*EXERCISE*: When the string "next" occurs in a line of the listing below, return that line.

--- GIVEN MATERIAL ---

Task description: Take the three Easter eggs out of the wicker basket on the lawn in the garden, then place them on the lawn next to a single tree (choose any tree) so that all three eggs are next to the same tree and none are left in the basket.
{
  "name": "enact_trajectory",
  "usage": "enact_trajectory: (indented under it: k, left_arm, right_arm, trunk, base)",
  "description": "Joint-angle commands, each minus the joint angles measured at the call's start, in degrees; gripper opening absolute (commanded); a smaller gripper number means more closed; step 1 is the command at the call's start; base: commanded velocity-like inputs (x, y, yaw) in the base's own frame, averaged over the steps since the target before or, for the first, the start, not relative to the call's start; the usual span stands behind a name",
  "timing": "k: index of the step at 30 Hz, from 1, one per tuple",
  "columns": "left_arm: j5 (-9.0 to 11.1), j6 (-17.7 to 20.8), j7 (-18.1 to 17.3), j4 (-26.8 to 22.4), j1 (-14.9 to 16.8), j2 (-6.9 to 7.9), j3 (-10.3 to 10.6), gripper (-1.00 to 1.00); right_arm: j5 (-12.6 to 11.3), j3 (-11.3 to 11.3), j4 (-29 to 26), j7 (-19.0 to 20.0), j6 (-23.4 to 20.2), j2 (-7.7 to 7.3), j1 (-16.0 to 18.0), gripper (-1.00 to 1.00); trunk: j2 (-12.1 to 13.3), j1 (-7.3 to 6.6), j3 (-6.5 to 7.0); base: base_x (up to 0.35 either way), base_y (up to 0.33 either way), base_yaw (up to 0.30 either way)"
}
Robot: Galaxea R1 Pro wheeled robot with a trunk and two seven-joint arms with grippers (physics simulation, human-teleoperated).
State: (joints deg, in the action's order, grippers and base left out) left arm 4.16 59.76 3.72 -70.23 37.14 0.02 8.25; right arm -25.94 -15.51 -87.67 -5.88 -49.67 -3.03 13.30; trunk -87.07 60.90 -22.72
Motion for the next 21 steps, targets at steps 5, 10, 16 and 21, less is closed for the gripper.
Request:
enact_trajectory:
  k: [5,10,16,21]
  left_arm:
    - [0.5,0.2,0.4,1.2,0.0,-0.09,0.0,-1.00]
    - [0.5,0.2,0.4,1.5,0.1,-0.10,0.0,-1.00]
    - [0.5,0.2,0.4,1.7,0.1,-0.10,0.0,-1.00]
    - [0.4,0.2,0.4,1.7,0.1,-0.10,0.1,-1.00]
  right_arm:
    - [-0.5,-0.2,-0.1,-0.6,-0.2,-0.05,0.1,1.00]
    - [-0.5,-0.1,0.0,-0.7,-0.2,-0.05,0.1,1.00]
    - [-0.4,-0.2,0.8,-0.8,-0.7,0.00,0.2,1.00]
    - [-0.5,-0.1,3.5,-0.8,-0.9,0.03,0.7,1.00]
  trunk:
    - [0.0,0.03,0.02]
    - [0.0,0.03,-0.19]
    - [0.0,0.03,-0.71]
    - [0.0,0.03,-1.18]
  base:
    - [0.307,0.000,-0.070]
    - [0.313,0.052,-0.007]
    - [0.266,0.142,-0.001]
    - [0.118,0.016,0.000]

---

*SOLUTION TO THE EXERCISE*:
Task description: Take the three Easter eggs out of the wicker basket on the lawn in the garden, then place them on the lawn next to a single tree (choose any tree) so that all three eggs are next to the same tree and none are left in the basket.
Motion for the next 21 steps, targets at steps 5, 10, 16 and 21, less is closed for the gripper.

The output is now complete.